### Data below

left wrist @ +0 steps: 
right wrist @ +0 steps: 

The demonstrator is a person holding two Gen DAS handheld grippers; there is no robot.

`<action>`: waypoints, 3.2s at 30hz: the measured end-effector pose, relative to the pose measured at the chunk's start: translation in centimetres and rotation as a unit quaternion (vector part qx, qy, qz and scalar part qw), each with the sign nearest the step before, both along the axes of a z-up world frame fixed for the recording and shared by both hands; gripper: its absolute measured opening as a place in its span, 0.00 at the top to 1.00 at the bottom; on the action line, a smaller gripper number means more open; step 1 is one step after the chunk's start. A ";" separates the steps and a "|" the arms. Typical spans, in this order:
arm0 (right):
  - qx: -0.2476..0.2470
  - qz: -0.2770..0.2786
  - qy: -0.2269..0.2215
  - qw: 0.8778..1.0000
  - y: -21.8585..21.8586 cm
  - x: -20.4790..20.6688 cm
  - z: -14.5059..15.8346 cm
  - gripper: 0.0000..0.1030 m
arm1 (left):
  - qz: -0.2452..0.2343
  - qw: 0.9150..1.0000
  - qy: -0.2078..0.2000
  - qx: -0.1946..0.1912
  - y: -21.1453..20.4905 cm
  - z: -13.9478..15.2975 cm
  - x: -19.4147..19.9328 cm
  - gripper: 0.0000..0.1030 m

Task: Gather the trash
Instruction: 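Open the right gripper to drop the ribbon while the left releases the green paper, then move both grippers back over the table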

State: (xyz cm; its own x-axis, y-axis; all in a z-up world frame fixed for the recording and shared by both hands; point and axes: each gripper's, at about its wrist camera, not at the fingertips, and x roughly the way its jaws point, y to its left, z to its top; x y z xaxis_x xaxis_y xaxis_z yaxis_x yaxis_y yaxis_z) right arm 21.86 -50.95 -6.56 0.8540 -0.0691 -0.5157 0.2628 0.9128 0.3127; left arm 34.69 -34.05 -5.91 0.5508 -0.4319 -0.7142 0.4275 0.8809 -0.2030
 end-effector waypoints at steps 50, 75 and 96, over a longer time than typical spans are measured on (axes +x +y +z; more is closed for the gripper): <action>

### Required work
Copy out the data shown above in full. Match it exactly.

### Answer section
left wrist @ +0 steps: 
right wrist @ +0 steps: 

The demonstrator is a person holding two Gen DAS handheld grippers; there is no robot.

`<action>`: waypoints, 3.2s at 30hz: the measured end-effector pose, relative to the pose measured at the chunk's start: translation in centimetres and rotation as a unit quaternion (vector part qx, qy, qz and scalar part qw), each with the sign nearest the step before, both along the axes of a z-up world frame fixed for the recording and shared by both hands; gripper: its absolute measured opening as a place in its span, 0.00 at the top to 1.00 at the bottom; on the action line, a smaller gripper number means more open; step 1 is one step after the chunk's start. A ";" separates the steps and a "|" the arms. Typical spans, in this order:
arm0 (right):
  - qx: -0.2476..0.2470
  - qz: -0.2770..0.2786
  - qy: -0.2269..0.2215
  - qw: 0.8778..1.0000
  - y: -21.8585..21.8586 cm
  - x: -20.4790..20.6688 cm
  - z: -14.5059..15.8346 cm
  - gripper: 0.0000..0.1030 m
arm1 (left):
  - qz: -0.2452..0.2343
  - qw: 0.9150..1.0000
  - qy: -0.2078..0.2000
  - qx: -0.1946..0.1912
  - y: -21.1453..20.4905 cm
  - z: -13.9478..15.2975 cm
  - x: -19.4147..19.9328 cm
  - gripper: 0.0000..0.1030 m

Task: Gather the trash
Instruction: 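Open the right gripper to drop the ribbon while the left releases the green paper, then move both grippers back over the table
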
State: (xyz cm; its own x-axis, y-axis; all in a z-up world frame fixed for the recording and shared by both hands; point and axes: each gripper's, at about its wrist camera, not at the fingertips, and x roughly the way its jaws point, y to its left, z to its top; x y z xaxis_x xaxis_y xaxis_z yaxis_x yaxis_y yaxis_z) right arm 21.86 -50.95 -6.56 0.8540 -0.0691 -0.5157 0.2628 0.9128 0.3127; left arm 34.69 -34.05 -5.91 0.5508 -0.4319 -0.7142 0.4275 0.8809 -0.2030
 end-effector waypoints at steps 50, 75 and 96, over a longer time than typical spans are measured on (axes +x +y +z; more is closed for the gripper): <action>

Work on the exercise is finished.